What was lacking was an interschool events calendar. Phil got together with Te Wharau School principal and Sport Gisborne Tairawhiti board member (now chairman) Steve Berezowski, and they put a proposal to a meeting. Out of that came a system for setting up a calendar. Teachers would meet and set a calendar in November, meet again after Term 2, evaluate how it had worked, continue the organisation for terms 3 and 4, and towards the end of Term 4 re-evaluate and plan for the following year.

That was about 10 years ago, and since then the number of students and schools taking part in interschool events had increased markedly. The calendar covered all the interschool events happening in school time, generally on a Wednesday — cross-country, athletics, badminton, football, Fast 5 netball, cricket.

For the past 15 years, Sport Gisborne Tairawhiti had organised the Gisborne Schools Gymnastics Festival. This year’s 1455 registered gymnasts (from 34 schools) was the highest number of festival participants in the 10 years Phil had been involved.

And last year Sport Gisborne Tairawhiti organised — in conjunction with Te Kura Kaupapa Maori o Kawakawa Mai Tawhiti — the first Ngati Porou East Coast Gym Festival, at Hicks Bay.

“We expected 50 or 60 children but we got over 200. This year we had 270.

“Part of my role has been to help teachers develop the skills to prepare the kids for these events.”

Talking with intermediate and secondary school colleagues six years ago, he learned they were amazed at some children’s lack of basic movement skills — throwing, catching, running, balancing.

“I worked with Quentin Harvey at Central School,” Phil said.

“We came up with a fundamental movement skills programme. He trialled it in his school and I used to go into schools and pilot it.”

Wainui Beach School principal Nolian Andrew obtained funding to have it prepared as a professionally produced programme on cards that were distributed to primary teachers in the region.

The wide use of those cards as part of schools’ PE programmes and the establishment of the interschool calendar were his most satisfying achievements in Gisborne from a professional viewpoint.

From a personal perspective, the welcome and acceptance he had received from schools, particularly on the East Coast, had given him most satisfaction.

It had helped that he was prepared to leave Gisborne just after 6am to be in Hicks Bay or Potaka at 9am, so that distance from Gisborne was not a disadvantage to them. He could walk into any school on the Coast and be welcomed, but felt he had taken at least as much as he had given because he had learned so much about the people and culture.

Schools would continue to benefit from outside help with physical education, Phil said.

The constant movement of children through schools, and changes in teachers and principals would see to that.

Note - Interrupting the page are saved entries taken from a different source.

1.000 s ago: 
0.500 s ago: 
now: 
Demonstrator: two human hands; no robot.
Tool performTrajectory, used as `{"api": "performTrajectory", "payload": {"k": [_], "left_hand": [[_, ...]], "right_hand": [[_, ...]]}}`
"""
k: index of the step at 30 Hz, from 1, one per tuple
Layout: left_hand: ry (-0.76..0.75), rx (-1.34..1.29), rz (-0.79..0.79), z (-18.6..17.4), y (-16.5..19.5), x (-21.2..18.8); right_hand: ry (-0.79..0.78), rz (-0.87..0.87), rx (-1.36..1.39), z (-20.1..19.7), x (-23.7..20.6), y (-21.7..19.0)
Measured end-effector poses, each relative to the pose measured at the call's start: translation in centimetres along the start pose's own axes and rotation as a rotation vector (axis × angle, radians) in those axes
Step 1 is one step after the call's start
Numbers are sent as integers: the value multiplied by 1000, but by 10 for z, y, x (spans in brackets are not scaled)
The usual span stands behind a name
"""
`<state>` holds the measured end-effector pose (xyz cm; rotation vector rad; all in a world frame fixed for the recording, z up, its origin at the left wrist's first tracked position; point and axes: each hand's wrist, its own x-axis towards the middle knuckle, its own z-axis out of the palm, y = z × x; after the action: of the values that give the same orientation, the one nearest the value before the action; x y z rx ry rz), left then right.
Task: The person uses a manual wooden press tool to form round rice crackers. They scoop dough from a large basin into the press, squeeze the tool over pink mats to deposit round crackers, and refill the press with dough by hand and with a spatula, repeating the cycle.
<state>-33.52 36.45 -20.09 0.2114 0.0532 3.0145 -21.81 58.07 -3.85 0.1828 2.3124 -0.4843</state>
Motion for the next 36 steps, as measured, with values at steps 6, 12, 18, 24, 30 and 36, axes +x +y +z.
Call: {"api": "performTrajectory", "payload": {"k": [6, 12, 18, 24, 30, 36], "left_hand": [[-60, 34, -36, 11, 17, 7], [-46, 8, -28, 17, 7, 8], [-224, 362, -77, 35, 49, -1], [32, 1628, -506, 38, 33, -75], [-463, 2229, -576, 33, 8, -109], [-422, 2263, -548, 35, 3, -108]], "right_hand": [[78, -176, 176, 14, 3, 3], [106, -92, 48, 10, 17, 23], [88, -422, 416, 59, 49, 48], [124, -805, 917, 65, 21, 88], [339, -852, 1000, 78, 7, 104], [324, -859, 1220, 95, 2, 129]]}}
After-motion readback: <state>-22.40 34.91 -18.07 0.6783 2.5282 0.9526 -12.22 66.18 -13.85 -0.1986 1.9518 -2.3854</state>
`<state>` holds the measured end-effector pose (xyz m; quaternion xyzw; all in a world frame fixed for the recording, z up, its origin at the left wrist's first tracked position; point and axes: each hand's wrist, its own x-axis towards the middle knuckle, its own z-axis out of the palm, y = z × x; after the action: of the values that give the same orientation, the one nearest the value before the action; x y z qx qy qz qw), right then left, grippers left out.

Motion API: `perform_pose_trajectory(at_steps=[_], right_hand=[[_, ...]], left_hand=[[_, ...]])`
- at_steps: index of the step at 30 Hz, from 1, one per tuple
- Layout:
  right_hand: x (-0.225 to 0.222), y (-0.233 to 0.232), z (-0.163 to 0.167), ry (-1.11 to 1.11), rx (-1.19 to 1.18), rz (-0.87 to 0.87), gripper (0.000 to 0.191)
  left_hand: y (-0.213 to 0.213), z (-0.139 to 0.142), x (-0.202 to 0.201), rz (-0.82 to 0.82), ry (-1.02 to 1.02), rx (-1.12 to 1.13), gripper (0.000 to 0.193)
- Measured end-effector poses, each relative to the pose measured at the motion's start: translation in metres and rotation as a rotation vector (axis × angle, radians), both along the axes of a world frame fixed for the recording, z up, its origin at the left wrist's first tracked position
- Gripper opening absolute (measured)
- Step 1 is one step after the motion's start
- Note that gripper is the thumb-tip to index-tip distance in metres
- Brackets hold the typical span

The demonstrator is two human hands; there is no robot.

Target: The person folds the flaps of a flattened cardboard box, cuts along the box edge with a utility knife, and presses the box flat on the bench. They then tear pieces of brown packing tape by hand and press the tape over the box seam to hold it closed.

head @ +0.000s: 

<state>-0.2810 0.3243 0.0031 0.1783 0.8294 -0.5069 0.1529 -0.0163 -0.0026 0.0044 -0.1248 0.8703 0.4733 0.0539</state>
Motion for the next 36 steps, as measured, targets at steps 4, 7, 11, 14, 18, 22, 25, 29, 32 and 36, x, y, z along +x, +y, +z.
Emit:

“Of the 47 schools I’ve dealt with, only 14 have the same principal they had when I started almost 12 years ago,” he said.

He would miss the day-to-day contact with workmates but he and Cal looked forward to being part of the upbringing of their grandchildren.

In retirement he might do some “voluntary stuff”, like crewing for the narrowboat operated by the Friends of the Cromford Canal.

“We’ve got a new lease of life for a new stage of life,” Phil said.

On the Coast they understand.

“Several people up there said, ‘Of course you are going back . . . you need to be with your moko’.”